*** Begin section ***

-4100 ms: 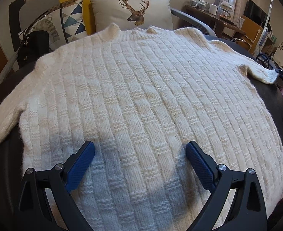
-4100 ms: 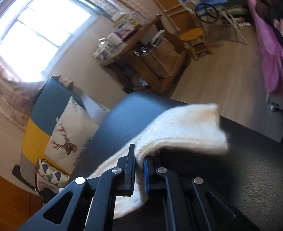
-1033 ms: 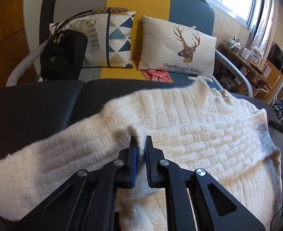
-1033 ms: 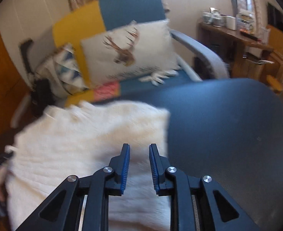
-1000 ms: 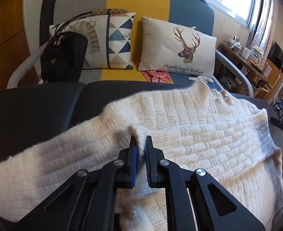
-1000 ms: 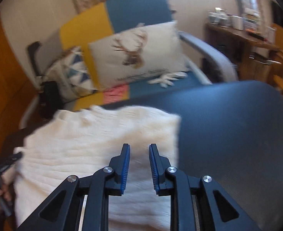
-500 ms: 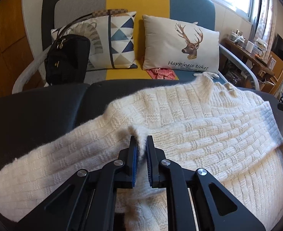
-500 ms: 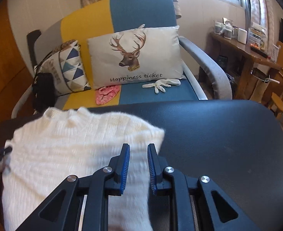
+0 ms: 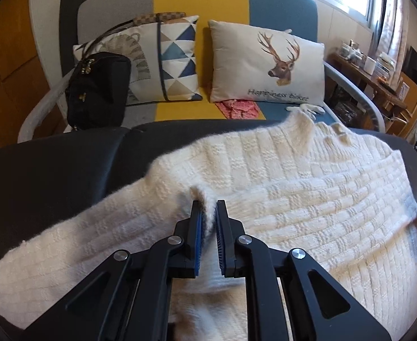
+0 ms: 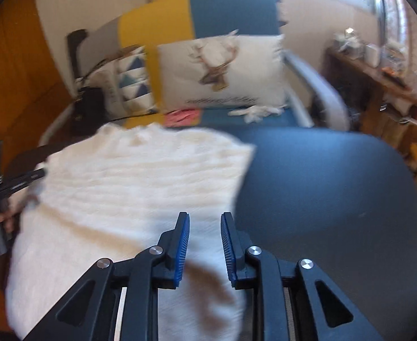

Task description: Fold clothes

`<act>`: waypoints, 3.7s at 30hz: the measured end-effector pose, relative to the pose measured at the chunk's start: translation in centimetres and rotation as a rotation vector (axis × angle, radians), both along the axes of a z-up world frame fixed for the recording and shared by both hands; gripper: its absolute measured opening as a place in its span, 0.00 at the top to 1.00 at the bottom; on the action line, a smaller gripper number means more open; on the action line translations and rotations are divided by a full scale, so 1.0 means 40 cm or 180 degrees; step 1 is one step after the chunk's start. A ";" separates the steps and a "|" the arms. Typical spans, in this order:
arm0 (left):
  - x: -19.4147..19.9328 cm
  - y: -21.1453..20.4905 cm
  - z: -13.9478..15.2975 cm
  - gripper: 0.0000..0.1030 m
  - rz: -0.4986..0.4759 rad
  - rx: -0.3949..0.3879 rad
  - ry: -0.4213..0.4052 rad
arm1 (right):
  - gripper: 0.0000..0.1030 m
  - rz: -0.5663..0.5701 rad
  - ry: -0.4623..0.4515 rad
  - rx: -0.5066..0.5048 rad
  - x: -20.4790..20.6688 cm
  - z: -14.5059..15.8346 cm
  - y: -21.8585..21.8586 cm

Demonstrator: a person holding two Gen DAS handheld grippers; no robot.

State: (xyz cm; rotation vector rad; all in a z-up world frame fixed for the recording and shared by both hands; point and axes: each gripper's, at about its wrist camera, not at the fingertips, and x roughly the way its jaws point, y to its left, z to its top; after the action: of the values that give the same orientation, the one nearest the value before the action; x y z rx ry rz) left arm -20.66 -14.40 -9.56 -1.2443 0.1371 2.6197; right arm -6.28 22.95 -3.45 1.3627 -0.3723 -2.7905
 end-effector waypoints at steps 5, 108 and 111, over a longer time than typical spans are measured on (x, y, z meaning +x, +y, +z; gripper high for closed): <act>0.005 0.002 -0.003 0.89 0.0089 -0.0035 -0.0003 | 0.95 -0.0293 -0.0314 -0.0050 0.040 -0.123 0.028; 0.432 -0.118 0.089 0.43 0.0086 0.0245 0.0001 | 0.80 0.1093 -0.0316 0.0084 0.117 -0.081 -0.545; 0.455 -0.074 0.118 0.43 -0.0161 0.0412 0.0089 | 0.80 0.1127 -0.0293 0.0029 0.138 -0.064 -0.540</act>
State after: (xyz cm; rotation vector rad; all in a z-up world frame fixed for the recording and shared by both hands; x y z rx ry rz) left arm -2.46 -17.36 -4.82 -1.1465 0.0036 2.5589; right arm -0.78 1.35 -6.01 1.4035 -0.1050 -2.4521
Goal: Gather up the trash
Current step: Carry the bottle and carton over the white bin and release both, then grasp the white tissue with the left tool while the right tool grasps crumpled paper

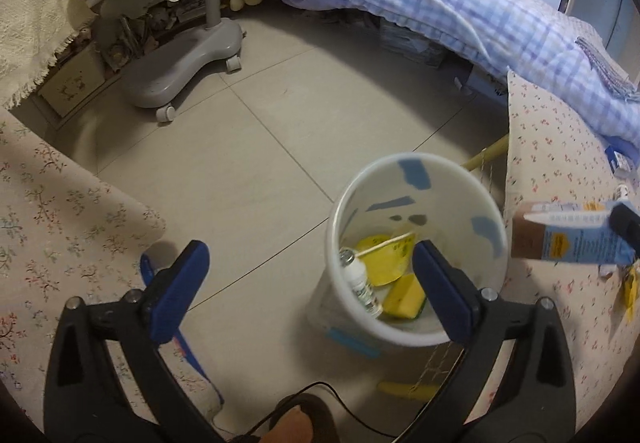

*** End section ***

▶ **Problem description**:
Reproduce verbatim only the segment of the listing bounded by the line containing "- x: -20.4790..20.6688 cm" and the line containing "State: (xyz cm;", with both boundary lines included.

▶ **Answer section**:
  - x: -20.4790..20.6688 cm
  - z: -14.5059..15.8346 cm
  - y: -21.8585..21.8586 cm

Demonstrator: a person holding two Gen DAS handheld grippers; no robot.

State: (xyz cm; rotation vector rad; all in a z-up world frame fixed for the recording and shared by both hands; point and axes: each gripper's, at about its wrist camera, not at the fingertips, and x roughly the way its jaws point, y to its left, z to its top; after the action: of the values that give the same orientation, the one nearest the value before the action; x y z rx ry rz) left arm -20.66 -14.40 -9.56 -1.2443 0.1371 2.6197; right arm -6.28 22.95 -3.45 1.3627 -0.3723 -2.7905

This is the complete output for the exercise.